§ Work instruction: Print the line that contains "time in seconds", then every line after it until the entries end, exactly as they read; do not include pictures.

#### Dataset records

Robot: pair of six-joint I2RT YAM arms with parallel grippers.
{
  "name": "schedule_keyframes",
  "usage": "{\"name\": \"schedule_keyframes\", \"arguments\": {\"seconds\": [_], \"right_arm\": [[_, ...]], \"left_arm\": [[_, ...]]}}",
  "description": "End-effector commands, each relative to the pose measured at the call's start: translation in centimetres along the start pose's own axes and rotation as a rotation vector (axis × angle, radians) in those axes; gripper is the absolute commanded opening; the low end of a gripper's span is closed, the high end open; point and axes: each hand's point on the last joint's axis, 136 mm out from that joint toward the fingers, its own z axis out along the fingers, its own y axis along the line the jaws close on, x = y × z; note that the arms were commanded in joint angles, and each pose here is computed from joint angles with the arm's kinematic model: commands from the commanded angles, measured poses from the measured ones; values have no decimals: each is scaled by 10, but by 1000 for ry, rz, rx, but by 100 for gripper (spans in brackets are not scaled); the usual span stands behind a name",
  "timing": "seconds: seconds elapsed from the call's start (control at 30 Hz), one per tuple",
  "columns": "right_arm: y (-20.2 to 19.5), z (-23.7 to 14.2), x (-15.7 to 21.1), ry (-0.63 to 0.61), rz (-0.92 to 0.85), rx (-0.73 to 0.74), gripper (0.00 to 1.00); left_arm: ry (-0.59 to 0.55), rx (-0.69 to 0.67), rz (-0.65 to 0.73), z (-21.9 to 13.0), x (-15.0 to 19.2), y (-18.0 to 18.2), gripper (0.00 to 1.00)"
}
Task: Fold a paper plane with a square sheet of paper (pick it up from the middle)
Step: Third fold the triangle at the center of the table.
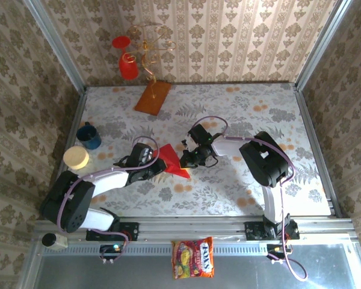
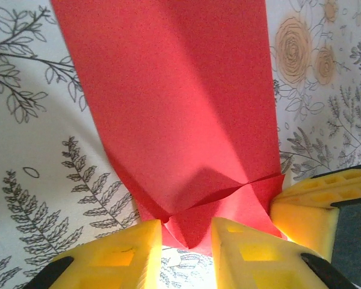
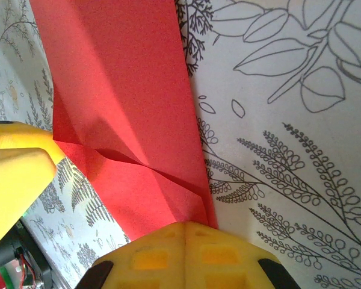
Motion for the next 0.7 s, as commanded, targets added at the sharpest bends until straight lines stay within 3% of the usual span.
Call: {"name": "schedule_keyframes", "arguments": {"seconds": [0.0, 0.67], "right_arm": [[-25, 6, 16, 44, 52, 70, 0], [-24, 6, 15, 44, 50, 69, 0]], "left_arm": [[-33, 42, 30, -6, -11, -13, 28], [-42, 35, 18, -2, 1, 6, 26]]}}
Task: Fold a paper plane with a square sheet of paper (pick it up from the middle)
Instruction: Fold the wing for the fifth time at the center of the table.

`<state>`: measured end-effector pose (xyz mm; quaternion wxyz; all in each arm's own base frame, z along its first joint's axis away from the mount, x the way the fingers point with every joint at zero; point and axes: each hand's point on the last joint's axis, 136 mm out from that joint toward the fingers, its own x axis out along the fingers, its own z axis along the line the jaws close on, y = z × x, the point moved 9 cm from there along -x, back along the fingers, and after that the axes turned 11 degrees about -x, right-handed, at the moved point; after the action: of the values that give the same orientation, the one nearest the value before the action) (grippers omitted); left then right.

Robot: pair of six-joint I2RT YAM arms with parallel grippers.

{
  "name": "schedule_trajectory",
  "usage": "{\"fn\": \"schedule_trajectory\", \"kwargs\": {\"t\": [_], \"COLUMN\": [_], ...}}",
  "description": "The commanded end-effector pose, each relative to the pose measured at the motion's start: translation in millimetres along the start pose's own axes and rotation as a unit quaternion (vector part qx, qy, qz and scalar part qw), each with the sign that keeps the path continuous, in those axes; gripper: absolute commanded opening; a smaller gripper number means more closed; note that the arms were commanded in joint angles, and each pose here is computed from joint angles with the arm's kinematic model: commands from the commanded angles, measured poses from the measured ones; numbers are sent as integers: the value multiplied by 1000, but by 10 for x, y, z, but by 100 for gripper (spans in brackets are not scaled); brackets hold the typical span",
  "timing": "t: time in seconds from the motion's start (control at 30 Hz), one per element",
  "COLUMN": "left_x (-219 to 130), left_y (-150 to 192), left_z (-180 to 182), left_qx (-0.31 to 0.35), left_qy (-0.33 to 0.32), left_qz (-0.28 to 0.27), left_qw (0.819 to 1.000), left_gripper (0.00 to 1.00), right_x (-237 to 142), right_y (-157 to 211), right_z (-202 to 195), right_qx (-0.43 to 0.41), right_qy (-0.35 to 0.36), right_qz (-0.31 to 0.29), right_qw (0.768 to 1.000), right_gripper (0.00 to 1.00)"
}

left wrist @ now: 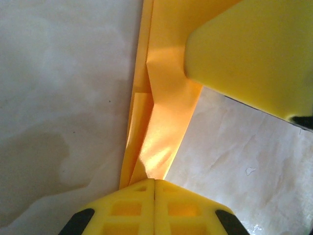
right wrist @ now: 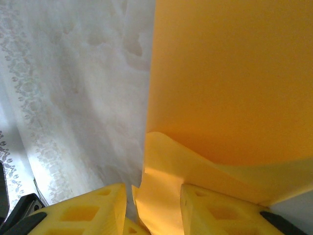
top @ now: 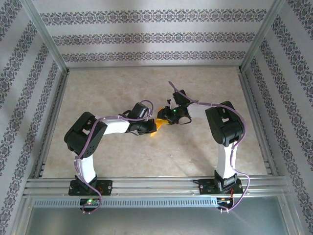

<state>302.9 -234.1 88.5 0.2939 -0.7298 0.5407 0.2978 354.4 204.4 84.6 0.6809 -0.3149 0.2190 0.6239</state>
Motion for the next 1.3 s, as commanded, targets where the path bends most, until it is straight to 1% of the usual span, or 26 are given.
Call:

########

§ Task output:
  "timing": "t: time in seconds from the motion's start (control at 30 Hz), one per element",
  "COLUMN": "left_x (-219 to 130), left_y (-150 to 192), left_z (-180 to 182), left_qx (-0.31 to 0.35), left_qy (-0.33 to 0.32), left_qz (-0.28 to 0.27), left_qw (0.819 to 1.000), left_gripper (0.00 to 1.00), right_x (-237 to 142), right_y (-157 to 211), right_z (-202 to 195), right_qx (-0.43 to 0.41), right_qy (-0.35 to 0.36), right_qz (-0.31 to 0.29), right_qw (0.768 to 1.000), right_gripper (0.00 to 1.00)"
}

left wrist @ now: 
right wrist @ now: 
top @ now: 

<state>302.9 -234.1 88.5 0.2939 -0.7298 0.5407 0.2978 354.4 204.4 84.6 0.6809 -0.3149 0.2190 0.6239</state>
Motion for the next 1.3 s, as commanded, targets where the path bends most, until it is straight to 1% of the usual span, or 26 are given.
Call:

What was requested is fully covered by this answer.